_ABOUT THIS EXERCISE_:
Print, in exact form, the lines below from the one containing "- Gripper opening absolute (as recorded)" through the one containing "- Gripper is", and omit all others.

_EXERCISE MATERIAL_:
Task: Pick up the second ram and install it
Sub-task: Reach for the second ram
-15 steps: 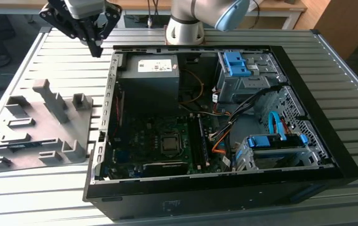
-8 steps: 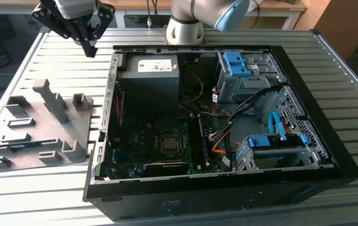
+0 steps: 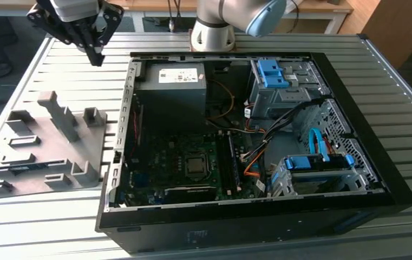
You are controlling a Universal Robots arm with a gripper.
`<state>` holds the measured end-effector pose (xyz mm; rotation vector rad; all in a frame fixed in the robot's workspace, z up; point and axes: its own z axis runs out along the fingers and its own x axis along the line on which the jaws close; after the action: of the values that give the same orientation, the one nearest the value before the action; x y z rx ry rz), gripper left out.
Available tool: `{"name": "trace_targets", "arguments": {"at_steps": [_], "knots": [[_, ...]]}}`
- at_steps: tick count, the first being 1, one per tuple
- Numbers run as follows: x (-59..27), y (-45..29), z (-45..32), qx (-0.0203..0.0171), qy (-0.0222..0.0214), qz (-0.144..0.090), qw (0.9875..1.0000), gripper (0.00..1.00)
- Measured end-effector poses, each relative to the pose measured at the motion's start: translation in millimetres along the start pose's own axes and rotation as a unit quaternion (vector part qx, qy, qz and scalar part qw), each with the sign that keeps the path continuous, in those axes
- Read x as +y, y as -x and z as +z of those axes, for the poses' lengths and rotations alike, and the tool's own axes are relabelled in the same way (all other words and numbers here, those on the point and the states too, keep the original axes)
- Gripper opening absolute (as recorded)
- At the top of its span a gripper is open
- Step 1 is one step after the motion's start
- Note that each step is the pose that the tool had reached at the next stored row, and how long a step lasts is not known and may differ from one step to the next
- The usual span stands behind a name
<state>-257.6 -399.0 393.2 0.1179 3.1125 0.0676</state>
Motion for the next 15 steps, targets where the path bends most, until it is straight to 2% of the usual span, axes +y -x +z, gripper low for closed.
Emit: {"name": "trace_targets", "arguments": {"at_steps": [15], "knots": [[-1.5,-20.5,-0.4,0.0000,0.0000,0.000,1.0000,0.10]]}}
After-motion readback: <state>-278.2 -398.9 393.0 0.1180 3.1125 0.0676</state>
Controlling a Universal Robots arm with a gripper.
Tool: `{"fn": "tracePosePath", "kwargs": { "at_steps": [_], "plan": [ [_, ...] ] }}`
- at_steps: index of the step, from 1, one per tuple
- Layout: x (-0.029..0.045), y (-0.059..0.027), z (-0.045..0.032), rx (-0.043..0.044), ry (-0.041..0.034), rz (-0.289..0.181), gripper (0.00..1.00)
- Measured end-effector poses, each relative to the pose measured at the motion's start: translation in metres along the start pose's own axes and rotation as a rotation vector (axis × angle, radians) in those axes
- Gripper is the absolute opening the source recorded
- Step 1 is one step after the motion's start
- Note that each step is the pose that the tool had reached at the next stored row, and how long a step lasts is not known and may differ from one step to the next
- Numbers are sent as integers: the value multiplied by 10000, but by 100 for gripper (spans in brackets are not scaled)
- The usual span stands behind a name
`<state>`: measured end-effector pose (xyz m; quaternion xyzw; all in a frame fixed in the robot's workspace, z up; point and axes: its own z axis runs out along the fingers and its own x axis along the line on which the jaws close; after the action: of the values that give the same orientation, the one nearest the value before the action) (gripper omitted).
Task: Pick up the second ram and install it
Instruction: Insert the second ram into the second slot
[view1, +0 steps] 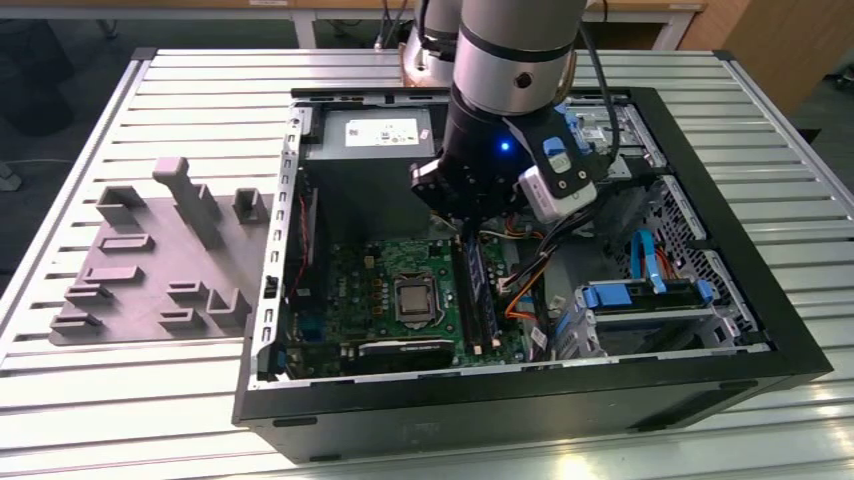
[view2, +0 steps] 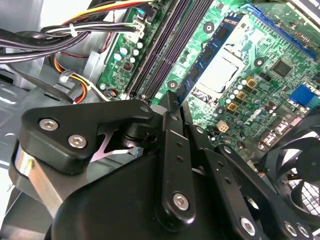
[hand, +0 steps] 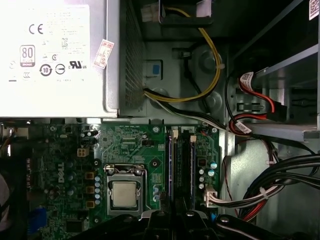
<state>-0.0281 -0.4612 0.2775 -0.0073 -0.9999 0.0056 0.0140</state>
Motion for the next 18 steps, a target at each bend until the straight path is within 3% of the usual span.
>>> {"fn": "tracePosePath", "kwargs": {
  "at_steps": [18],
  "plan": [
    [-49,0,224,-2,0,38,14]
  ]
}}
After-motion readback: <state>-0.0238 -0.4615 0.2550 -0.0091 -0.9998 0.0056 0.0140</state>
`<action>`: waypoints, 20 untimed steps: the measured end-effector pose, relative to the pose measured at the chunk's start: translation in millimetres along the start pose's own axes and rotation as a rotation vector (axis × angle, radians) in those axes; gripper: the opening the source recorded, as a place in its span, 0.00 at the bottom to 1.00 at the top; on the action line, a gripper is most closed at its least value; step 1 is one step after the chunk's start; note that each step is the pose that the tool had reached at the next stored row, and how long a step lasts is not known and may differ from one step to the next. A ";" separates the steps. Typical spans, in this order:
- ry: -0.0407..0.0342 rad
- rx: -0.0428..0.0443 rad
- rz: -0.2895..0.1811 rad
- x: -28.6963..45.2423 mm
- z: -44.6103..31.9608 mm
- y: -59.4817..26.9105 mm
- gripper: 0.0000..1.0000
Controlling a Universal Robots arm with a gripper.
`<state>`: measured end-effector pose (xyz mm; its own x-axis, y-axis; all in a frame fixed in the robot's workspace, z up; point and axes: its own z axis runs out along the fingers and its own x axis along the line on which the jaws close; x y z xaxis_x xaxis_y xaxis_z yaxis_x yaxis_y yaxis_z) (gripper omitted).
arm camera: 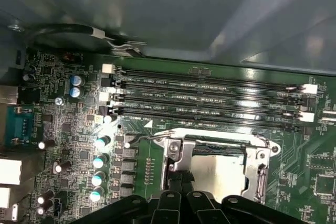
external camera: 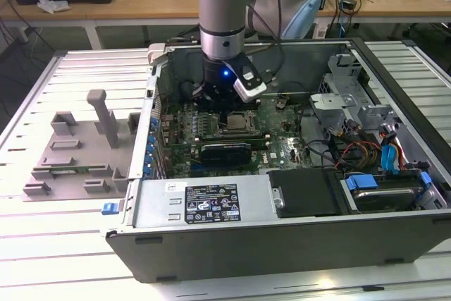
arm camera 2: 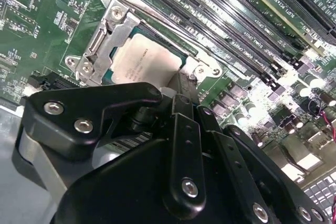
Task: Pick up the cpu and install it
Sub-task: 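Close the cpu cover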
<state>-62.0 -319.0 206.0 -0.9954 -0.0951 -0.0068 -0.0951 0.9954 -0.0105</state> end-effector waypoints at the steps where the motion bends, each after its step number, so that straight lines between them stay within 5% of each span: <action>1: -0.0005 0.0000 -0.002 2.4 0.0 0.7 0.11; 8: -0.0009 0.0018 -0.004 -4.5 -6.9 0.4 0.11; 13: -0.0040 -0.0295 -0.004 -3.5 -4.9 0.5 0.11; 20: -0.0038 -0.0294 -0.005 -1.1 1.1 0.8 0.11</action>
<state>-60.9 -318.1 204.9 -0.9950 -0.0997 -0.0106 -0.0999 0.9948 0.0188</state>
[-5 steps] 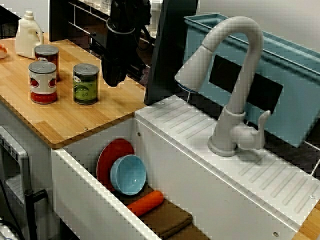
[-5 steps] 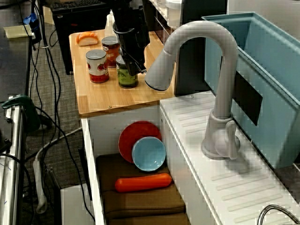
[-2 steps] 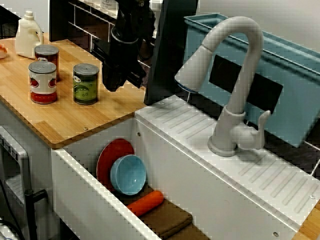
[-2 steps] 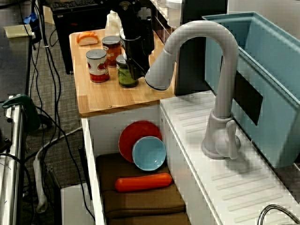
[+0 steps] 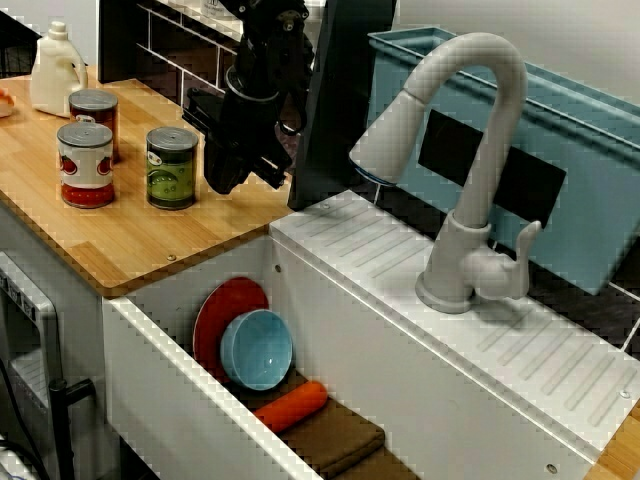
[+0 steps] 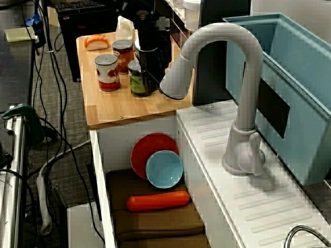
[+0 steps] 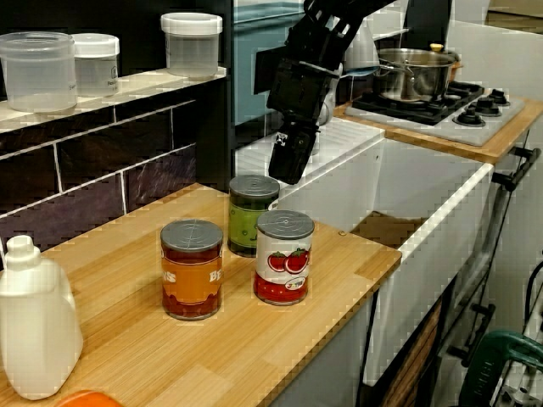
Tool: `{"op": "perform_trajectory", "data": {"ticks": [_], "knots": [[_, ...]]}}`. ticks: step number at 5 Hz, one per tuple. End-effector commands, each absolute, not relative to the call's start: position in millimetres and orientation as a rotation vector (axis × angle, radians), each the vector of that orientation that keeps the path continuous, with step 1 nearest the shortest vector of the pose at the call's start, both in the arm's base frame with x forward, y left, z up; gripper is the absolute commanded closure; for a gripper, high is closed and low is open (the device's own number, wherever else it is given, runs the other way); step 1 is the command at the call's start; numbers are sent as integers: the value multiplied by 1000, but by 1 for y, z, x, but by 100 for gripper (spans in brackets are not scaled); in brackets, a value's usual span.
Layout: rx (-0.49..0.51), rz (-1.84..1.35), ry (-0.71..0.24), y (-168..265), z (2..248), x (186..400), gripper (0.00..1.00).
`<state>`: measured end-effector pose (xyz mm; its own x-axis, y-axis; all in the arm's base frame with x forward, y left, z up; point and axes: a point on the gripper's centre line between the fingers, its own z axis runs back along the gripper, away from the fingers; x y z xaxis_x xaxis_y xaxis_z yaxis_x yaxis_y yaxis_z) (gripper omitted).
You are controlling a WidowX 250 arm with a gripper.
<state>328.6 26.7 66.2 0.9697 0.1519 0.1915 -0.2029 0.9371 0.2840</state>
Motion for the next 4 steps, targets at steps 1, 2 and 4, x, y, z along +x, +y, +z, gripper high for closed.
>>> {"op": "perform_trajectory", "data": {"ticks": [1, 2, 4], "knots": [[305, 205, -198, 44, 85, 328, 100], [309, 238, -191, 55, 86, 323, 100], [323, 292, -190, 79, 85, 322, 100]]}}
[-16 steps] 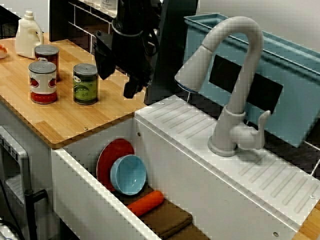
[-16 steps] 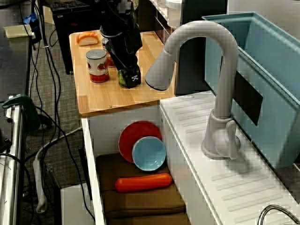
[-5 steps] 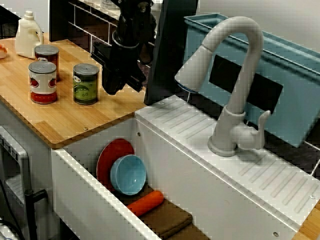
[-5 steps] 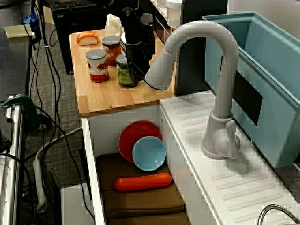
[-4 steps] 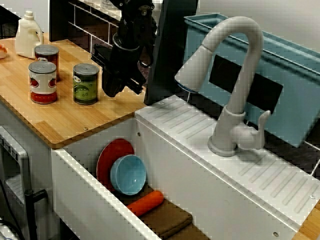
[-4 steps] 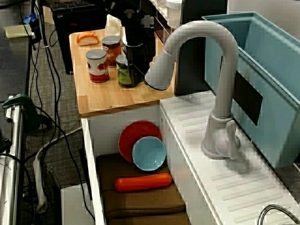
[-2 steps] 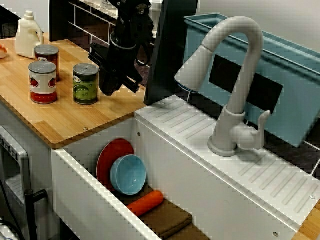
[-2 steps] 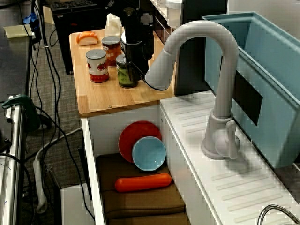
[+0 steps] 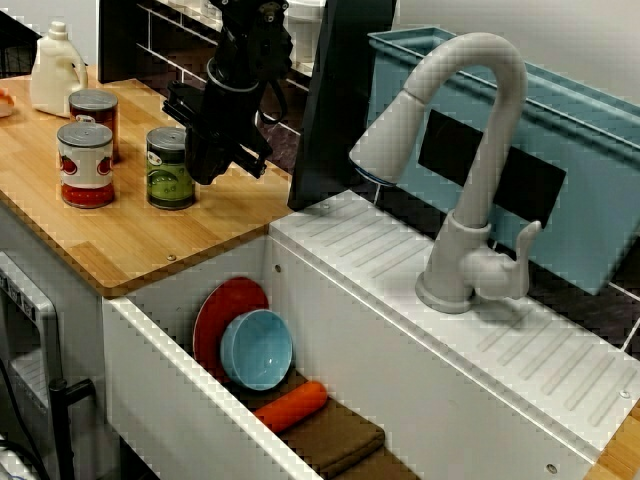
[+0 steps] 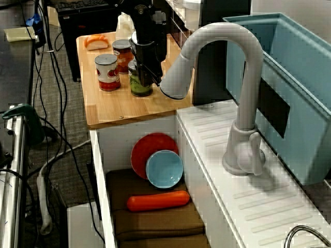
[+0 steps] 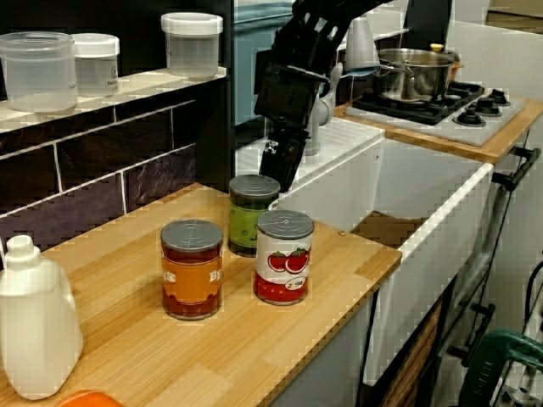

_TASK RESPONSE_:
- Gripper opening absolute (as recorded)
- At the top of its span a gripper is open
- Step 1 is one step after the motion's start
- Note that each step is the pose that the tool had reached at the next stored row, and how long a step lasts is not known and may differ from one step to the next
- The usual span stands behind a name
<state>-257.6 -399.0 393.2 0.1179 3.1125 0.0676</state>
Motion for the next 15 steps, targets where the path bends most, until it is straight to 2% of the usual span, axes +y -x +z, gripper low for closed.
Emit: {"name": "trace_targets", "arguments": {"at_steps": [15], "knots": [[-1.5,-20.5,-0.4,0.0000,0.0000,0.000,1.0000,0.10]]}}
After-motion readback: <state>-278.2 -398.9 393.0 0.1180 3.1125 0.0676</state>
Controlling a Universal Robots arm with a gripper.
Tool: `{"fn": "tracePosePath", "kwargs": { "at_steps": [_], "plan": [ [_, ...] ] }}`
- at_steps: index of the step, from 1, one per tuple
- Layout: x (-0.029..0.045), y (-0.059..0.027), z (-0.045..0.032), rx (-0.043..0.044), ry (-0.041..0.034), rz (-0.289..0.181), gripper (0.00..1.00)
- Measured end-effector poses, each relative to the pose measured at the motion's start: translation in metres along the start pose's own axes and rotation as a rotation vector (axis × angle, radians) in those axes
- Gripper is the absolute opening the source recorded

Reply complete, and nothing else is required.